- きょういくじん会議

22日の読売新聞の記事によると、横浜市教育委員会は、理不尽な要求を繰り返す保護者に対して学校が組織的に対応するための手引書を作り、全市立校に配布したそうです。このような取り組みはまだ全国的にも珍しいとのことですが、世代交代により若い教員が増えつつある学校現場で、保護者からのクレームに対してこれからどのような対応が必要になってくるのでしょうか?
求められる「組織的」対応
冒頭の横浜市教育委員会の事例でポイントになるのは、「保護者からの要望・クレームの情報を複数の教員で共有すること」にあるようです。裏を返せば、これまではクレームを受けた教員が一人で悩みながら対応し、円満に解決できるかどうかはその教員の力量にかかっている部分が大きかったということでしょうか。
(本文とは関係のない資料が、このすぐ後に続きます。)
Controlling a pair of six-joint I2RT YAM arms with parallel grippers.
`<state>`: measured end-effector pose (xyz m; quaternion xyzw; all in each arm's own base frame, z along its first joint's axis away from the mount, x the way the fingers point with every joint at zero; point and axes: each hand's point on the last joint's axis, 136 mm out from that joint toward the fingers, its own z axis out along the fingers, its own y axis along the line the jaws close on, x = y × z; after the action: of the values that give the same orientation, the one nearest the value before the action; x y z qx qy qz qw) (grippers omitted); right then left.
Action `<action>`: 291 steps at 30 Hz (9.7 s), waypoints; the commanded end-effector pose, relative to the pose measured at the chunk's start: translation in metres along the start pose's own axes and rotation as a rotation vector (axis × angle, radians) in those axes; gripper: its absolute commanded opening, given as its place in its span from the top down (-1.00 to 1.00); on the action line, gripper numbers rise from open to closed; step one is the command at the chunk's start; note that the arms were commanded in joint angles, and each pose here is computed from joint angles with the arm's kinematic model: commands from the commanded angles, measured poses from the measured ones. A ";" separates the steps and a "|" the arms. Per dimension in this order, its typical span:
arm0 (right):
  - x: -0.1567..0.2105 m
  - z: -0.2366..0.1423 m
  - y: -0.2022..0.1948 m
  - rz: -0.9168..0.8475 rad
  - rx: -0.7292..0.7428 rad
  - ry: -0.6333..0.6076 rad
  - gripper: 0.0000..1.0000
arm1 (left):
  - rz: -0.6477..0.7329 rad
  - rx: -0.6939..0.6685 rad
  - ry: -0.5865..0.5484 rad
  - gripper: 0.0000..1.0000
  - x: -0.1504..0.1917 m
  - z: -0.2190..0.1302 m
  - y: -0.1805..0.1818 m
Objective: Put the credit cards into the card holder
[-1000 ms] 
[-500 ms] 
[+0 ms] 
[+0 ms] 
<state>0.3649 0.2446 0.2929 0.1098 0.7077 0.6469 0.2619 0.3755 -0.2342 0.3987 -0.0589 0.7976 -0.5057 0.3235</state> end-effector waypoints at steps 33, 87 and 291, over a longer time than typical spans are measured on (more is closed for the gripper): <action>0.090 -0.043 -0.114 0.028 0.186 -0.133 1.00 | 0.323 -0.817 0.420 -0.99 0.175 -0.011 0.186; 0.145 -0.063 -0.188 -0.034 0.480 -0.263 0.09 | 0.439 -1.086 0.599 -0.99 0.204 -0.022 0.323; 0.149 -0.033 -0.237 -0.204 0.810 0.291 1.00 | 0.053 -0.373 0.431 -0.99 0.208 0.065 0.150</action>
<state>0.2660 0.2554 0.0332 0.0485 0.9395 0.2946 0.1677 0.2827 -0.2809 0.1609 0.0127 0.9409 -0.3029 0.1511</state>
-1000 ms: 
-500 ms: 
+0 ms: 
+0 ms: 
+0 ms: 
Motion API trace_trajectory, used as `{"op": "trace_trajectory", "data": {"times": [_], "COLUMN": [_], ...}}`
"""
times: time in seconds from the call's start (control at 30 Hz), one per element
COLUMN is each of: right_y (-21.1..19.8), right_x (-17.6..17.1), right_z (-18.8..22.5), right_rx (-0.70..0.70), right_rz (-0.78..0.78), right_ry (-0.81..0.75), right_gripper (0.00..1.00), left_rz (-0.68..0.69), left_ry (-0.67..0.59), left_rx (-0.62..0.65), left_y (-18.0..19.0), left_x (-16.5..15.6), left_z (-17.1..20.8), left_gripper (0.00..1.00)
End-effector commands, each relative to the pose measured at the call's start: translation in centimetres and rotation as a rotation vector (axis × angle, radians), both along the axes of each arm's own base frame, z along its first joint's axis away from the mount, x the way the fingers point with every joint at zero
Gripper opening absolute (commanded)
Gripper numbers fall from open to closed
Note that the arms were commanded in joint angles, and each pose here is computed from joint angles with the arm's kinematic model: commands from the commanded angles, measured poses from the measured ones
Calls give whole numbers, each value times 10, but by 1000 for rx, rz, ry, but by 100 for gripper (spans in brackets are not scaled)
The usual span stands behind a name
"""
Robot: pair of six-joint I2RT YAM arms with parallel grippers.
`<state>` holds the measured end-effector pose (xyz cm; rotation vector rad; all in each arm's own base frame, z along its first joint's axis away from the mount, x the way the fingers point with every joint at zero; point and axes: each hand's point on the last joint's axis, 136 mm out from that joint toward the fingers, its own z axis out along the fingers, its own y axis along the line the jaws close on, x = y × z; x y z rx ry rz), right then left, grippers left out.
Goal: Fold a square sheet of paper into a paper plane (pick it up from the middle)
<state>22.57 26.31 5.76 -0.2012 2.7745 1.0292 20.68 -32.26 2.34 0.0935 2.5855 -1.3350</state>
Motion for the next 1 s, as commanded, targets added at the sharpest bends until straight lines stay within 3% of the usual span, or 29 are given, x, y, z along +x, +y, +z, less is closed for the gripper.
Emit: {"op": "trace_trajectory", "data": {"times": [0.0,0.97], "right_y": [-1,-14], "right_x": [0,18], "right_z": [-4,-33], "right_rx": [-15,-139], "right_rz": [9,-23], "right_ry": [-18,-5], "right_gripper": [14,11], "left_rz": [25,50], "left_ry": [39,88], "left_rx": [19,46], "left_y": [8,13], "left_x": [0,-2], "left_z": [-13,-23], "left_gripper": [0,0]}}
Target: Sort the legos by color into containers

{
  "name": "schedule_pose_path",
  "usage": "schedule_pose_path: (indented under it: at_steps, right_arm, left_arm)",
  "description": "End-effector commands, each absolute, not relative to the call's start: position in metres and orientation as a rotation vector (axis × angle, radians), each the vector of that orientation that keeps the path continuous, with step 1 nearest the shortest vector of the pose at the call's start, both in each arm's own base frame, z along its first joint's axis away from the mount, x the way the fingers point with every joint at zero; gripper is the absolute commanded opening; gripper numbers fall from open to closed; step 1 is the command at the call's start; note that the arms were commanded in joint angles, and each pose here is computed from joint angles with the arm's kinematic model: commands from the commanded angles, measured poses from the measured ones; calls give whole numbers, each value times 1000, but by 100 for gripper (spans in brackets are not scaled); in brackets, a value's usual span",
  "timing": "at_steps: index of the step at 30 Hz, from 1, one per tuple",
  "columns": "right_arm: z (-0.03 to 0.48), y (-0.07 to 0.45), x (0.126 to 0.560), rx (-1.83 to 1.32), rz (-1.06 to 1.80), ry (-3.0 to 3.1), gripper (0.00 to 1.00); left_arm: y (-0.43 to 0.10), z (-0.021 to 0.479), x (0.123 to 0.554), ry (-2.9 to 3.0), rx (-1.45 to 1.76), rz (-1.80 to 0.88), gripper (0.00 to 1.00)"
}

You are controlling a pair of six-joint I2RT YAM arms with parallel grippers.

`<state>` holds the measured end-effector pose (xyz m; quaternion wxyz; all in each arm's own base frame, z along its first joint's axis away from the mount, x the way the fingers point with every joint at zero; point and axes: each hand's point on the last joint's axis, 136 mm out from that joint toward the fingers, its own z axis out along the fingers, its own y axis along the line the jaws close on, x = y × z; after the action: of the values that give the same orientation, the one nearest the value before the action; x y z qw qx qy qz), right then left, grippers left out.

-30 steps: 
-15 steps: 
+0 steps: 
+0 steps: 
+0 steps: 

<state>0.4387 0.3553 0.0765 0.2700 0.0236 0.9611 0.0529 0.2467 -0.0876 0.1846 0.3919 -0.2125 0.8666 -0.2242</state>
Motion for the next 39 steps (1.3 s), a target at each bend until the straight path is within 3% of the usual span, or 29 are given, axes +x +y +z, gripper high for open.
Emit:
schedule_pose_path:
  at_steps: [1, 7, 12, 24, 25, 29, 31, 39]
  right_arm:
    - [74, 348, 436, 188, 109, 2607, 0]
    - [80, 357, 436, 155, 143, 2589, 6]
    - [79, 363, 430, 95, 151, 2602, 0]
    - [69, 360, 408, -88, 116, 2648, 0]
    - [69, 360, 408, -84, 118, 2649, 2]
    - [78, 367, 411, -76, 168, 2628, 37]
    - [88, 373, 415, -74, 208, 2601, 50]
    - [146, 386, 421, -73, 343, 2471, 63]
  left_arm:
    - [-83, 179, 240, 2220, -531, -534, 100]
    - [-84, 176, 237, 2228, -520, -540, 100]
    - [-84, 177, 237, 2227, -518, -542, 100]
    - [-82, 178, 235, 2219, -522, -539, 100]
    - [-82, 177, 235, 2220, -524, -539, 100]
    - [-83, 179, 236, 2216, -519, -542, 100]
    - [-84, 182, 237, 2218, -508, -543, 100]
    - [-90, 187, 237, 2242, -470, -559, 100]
特に経験の少ない教員の場合、自分より年上の保護者に強い口調で迫られて、思わず要求に応じてしまう、という場面はあるように思われます。
先生同士の関係も希薄になりつつあると言われる今の学校で、後々さらに大きなトラブルにならないように、何より冷静に子どもにとってよいと思われる選択ができるように、複数の目で事案を検討し、学校や自治体で情報を共有していく必要がありそうです。
発想の転換を取り入れた学校
保護者からのクレームの情報共有に、学校独自で取り組んでいるところもあるようです。20日の読売新聞の記事によると、東京都東村山市立大岱(おんた)小学校では、保護者からのクレームを模造紙に書いて職員室に掲示し、教員全員が情報を共有できる体制をとっているということです。独自の漢字検定、きれいなノートを表彰する大会などの学校行事も、もともとは保護者のクレームから生まれたものだとのこと。それが苦情であろうとも、人からもらった意見を前向きに受け止めて具体的に改善を検討していく姿勢は、学校現場に限らず、私個人の生活を振り返ってみても学ぶべきことのように感じました。
極端な例は除いては、クレームを出す保護者も学校も、「子どものために」という思いは共通なはず。どこまでお互いの意見を取り入れ、子どもにとって最良だと思われる選択ができるか、きっと双方が状況と相手の考え方を理解して歩み寄る努力が必要なのでしょうね。教員にとっては校内で、もしくは自治体内で過去にあったトラブルから学び、事前にそれをどのように自身の学級経営や学校の施策に生かしていくかを考えることも必要になってくるのかもしれません。